The first is for the PCIe controller powering the slot to support treating each group of lanes as belonging to individual devices, when paired with the appropriate card. Today that PCIe controller will either be in the CPU or the chipset. A bifurcation card (riser) handles power and control signal redistribution, and physically routes each set of lanes to a new physical slot. Then the PCIe controller has to be explicitly configured for the number of new slots. This is the lowest-cost option, and what that eBay item and things like the ASUS 4x NVME card do.

For AMD desktops, that typically shows up in BIOS as being able to change a block of x16 lanes to x8/x8, x8/x4/x4, or x4/x4/x4/x4 configurations. That would allow a riser card to plug into an x16 slot and provide 2 x8 slots, or 4 x4 slots. In some cases it also allows plugging into an x8 slot and providing 2 x4 slots, though this depends on how the x8 slot was created by the board in the first place.

As far as I am aware, AMD does not supply BIOS components that support any other configurations, so getting down to e.g. x2 or x1 would require a board manufacturer to create custom support, which is unlikely given the lack of market for it. I also don’t know if the desktop AMD PCIe controllers support any finer-grained bifurcation. The EPYC I/O controller they’re based on can only get down to x2 in general configuration, 8 x1 is not possible.

I’m much less familiar with intel’s current options, but my understanding is they’re even less flexible here.

The other main approach is to add a PCIe controller, a “bridge” in PCI terms, though you’ll often see them referred to by brand as PLX or PEX chips. These can support whatever the electrical engineer desires, and can choose to guarantee individual bandwidth or share it among many devices or slots.

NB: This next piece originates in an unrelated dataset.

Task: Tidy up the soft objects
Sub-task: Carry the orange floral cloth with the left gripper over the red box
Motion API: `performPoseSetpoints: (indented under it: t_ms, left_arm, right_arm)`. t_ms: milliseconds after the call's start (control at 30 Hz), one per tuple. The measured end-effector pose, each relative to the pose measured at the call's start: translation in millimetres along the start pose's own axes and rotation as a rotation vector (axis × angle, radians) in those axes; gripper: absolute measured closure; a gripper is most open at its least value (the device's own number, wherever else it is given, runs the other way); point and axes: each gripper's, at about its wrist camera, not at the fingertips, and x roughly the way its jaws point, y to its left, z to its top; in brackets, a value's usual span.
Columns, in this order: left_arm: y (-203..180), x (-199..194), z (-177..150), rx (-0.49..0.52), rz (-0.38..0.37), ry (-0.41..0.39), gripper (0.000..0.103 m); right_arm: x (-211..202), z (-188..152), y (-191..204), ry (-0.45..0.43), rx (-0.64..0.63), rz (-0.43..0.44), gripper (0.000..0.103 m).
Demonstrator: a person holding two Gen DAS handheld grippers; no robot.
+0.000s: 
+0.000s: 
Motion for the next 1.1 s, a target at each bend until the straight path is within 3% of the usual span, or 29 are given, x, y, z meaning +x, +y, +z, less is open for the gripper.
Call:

They’re also expensive, both the controllers themselves and the riser card designs required to support them, since it’s basically like designing the main board.

Because of the cost, these tend to show up only for specific uses (e.g. NVME drive aggregation, or combo USB/network/storage cards), and not so much as general-purpose slot expansion — though that does exist too in both small and large forms.

The elephant in the room for all of this is physical: fast PCIe has very tight electrical tolerances, and maintaining that across connectors, boards and cables is challenging, so chassis constraints come into play for anything low cost. The cryptocurrency miner related uses you see don’t need the speed at all, since the communication over the PCIe bus is minimal, so they make do with much worse tolerances.

So you’re not likely to find practical x2 or x1 splits from bifurcation boards. There is a long-running thread here on the forums if you want to go down the bifurcation rabbit hole.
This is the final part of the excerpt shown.